## [YOUR GOAL]
Full transcription, minus images: write out the listing below exactly as it appears.

⟨

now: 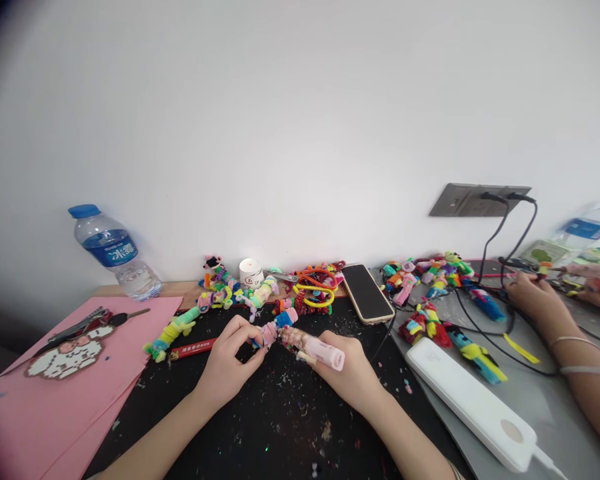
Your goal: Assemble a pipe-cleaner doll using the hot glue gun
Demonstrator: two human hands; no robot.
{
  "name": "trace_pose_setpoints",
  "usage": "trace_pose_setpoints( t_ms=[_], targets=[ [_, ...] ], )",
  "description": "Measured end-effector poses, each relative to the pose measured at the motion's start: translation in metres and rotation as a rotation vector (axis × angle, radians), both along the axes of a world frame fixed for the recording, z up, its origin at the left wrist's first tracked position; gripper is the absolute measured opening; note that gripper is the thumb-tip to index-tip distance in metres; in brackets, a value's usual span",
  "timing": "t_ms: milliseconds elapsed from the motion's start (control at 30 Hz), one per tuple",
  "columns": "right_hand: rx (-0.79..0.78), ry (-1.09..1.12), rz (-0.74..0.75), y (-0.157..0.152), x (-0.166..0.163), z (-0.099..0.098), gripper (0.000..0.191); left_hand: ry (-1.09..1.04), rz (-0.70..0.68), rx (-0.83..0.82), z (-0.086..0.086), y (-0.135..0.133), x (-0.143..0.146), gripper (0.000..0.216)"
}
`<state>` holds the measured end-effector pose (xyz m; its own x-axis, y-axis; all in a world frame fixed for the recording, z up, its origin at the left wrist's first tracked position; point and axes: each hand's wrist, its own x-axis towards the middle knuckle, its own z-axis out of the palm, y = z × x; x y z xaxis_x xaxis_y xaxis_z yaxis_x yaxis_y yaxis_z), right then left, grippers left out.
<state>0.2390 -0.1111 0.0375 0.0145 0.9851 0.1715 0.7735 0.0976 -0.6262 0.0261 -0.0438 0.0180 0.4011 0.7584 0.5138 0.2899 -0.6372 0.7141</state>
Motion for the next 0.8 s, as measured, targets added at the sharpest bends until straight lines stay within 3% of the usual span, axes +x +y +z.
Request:
trace_pose_setpoints(
  t_ms=[800],
  targets=[
    [-0.033, 0.06, -0.049, 0.0007, 0.0024, -0.0042, 0.031, 0.106, -0.029, 0.134, -0.0041, -0.0009, -0.0024, 0.02]
  ],
)
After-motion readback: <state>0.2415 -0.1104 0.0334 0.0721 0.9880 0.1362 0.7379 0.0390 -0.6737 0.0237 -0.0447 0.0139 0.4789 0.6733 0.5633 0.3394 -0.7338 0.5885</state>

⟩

## [WRITTEN RESPONSE]
now: 
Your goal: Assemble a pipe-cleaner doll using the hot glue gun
Demonstrator: two human hands; no robot.
{
  "name": "trace_pose_setpoints",
  "usage": "trace_pose_setpoints( t_ms=[_], targets=[ [_, ...] ], )",
  "description": "Measured end-effector poses, each relative to the pose measured at the motion's start: translation in metres and rotation as a rotation vector (axis × angle, radians), both along the axes of a world frame fixed for the recording, z up, its origin at the left wrist's first tracked position; gripper is the absolute measured opening; note that gripper is the thumb-tip to index-tip distance in metres; in brackets, a value's usual span",
  "timing": "t_ms: milliseconds elapsed from the motion's start (control at 30 Hz), one per tuple",
  "columns": "right_hand: rx (-0.79..0.78), ry (-1.09..1.12), rz (-0.74..0.75), y (-0.157..0.152), x (-0.166..0.163), z (-0.099..0.098), gripper (0.000..0.191); left_hand: ry (-1.09..1.04), rz (-0.70..0.68), rx (-0.83..0.82), z (-0.086..0.086), y (-0.135..0.133), x (-0.143..0.146), gripper (0.000..0.216)"
}
`<state>` holds the measured end-effector pose (xyz m; its own x-axis, y-axis; all in a world frame fixed for the recording, z up, its origin at the left wrist's first tracked position; point and axes: each hand's wrist, its own x-axis towards the middle knuckle, its own z-axis out of the palm, y = z × x; x y z xaxis_x xaxis_y xaxis_z yaxis_x yaxis_y yaxis_z), right then left, grippers left out.
<state>0.2390 -0.1111 0.0375 0.0145 0.9851 0.1715 0.7735 0.0976 -0.6262 0.0261 -0.0438 0.0180 0.4011 0.7584 0.5138 0.2899 -0.6372 0.7141</state>
Motion for the next 0.8 s, as measured, targets added at the sharpest bends until straight lines stay within 3% of the usual span, axes +x +y +z.
Request:
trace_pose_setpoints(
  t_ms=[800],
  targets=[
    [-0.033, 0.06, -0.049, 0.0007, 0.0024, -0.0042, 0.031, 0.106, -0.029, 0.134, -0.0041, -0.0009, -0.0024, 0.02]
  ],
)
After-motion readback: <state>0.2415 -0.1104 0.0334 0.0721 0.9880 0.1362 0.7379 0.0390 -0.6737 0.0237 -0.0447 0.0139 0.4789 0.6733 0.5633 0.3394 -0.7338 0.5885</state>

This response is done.